Соня закричала в панике. Ей показалось, что эти двое сейчас разорвут ее на части. И вдруг гранд-маман с диким визгом впилась зубами в руку девушки. Соня заорала благим матом. Кровопийца оторвалась на секунду, чтобы глотнуть крови.
И тогда Варвара, бросив Гастона, изо всех сил стукнула ведьму кулаком прямо через решетку. Гранд-маман на секунду ослабила хватку. Виктор дернул изо всех сил. Соня проскользнула сквозь прутья решетки и упала на руки Виктора, потеряв сознание.
И вот тогда старуха ринулась сквозь решетку, но прутья уже сомкнулись, и ведьма застряла, словно в огромном капкане.
– Помоги мне, Филипп! – закричала она.
Мажордом вздрогнул, как от удара.
– Помоги! – молила бывшая возлюбленная. – Во имя нашей любви!
Старик вздрогнул и сделал шаг, но тут Варвара схватила его за руку:
– Не смей!
Мажордом не понял по-русски, но взгляд его упал на Гастона, стонущего на полу.
– Дьяволица! – выплюнул старик. – Сдохни, отродье сатаны!
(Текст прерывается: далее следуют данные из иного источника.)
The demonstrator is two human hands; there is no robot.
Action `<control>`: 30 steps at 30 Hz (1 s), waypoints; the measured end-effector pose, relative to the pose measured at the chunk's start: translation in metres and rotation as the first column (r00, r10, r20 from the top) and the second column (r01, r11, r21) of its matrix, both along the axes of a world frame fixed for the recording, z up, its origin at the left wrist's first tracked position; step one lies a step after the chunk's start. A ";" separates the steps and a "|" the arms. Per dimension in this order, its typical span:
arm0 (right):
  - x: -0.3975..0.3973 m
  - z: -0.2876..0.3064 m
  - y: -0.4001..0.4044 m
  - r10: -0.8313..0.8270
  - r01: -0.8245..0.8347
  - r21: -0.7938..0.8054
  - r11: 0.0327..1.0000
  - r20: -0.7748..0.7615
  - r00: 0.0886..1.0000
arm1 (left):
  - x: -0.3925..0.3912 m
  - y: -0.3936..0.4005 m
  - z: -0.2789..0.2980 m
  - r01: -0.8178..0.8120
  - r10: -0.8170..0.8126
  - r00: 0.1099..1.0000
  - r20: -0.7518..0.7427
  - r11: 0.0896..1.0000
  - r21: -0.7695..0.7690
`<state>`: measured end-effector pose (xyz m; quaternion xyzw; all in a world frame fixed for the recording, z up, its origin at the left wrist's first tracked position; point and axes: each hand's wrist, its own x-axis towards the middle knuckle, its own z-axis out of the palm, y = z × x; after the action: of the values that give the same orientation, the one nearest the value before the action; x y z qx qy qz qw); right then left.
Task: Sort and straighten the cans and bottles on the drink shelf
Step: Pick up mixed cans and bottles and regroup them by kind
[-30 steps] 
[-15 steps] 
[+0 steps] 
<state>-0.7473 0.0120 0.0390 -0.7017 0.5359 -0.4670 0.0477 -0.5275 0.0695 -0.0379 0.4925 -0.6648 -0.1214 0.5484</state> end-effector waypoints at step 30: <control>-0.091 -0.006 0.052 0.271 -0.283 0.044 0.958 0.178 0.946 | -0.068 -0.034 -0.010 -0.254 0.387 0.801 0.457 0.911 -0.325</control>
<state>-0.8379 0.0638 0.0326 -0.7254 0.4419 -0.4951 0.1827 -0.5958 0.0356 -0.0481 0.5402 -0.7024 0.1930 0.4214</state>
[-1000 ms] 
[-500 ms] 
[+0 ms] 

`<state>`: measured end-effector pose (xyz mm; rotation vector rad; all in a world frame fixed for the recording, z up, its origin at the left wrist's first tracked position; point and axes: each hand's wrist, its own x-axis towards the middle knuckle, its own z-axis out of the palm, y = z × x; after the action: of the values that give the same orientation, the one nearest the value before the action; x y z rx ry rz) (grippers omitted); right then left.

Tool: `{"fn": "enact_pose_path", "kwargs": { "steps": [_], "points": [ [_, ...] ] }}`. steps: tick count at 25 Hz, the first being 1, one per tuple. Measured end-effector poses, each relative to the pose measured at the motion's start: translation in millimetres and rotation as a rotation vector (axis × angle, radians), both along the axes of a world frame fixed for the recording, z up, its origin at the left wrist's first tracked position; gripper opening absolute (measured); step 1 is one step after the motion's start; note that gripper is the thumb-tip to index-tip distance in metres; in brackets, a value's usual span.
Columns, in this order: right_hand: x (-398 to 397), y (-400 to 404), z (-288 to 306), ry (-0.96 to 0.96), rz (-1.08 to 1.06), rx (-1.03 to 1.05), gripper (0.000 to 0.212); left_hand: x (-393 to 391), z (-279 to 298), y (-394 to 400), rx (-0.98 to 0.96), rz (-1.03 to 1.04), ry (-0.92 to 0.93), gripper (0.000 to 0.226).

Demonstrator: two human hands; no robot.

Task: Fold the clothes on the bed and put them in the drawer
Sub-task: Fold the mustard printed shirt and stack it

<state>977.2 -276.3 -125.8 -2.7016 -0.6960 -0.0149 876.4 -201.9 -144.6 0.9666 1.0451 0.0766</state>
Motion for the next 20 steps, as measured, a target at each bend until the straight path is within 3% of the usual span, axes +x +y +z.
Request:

Но гранд-маман не собиралась сдаваться:
– Мальчик мой, мой наследник! – Ее цепкие пальцы потянулись к Виктору. – Меня же раздавит!
Варвара ахнула: а ну как кровь – не водица? Она снова оторвалась от Гастона, готовая прыгнуть на брата, если он вздумает помочь этой ведьме.
Но Виктор только закрыл глаза. У него на руках лежала Соня, которую надо было спасать. Неужто он бросит ее и станет помогать этой сволочной старухе?!
И тут вдруг раздался странный и резкий звук. Один из прутьев решетки лопнул от напряжения и вошел в бок старухи. Раздался нечеловеческий вопль. Судьба наколола гранд-маман на свою иглу, словно бабочку на булавку… Ночную бабочку…
26
СТИХИ В ЧЕСТЬ ВАРВАРЫ
Версаль, февраль 1876
Та же ночь
Соню и Гастона перенесли в дом и уложили спать. Врача решили не звать – слухи никому не нужны. Виктор сам осмотрел Гастона, он-то отлично знал, какие повреждения могут быть у того, кто упал с высоты. В своих странствиях он сталкивался и не с такими травмами.
Слава Богу, у юноши ничего существенного не обнаружилось. Разрывов внутренностей не было. Гастон оказался редким везунчиком – у него даже сотрясение мозга оказалось легким".
– Полежит недельку в постели, отоспится и станет, как новенький! – пошутил Грандов.
Действительно, напичканный снадобьями из манчжурской аптечки Виктора, Гастон довольно спокойно заснул, держа в руке подрагивающие пальцы Вари. Девушка, бесстрашно сражающаяся еще пару часов назад, теперь беззвучно плакала, глядя на обретенного возлюбленного, и в сотый, но последний раз давала себе слово:
– Никогда не ссориться, никогда не расставаться! Хочет писать стихи, пусть пишет. Хочет жить во Франции, я перееду сюда. Я даже язык выучу. Лишь бы он поправился!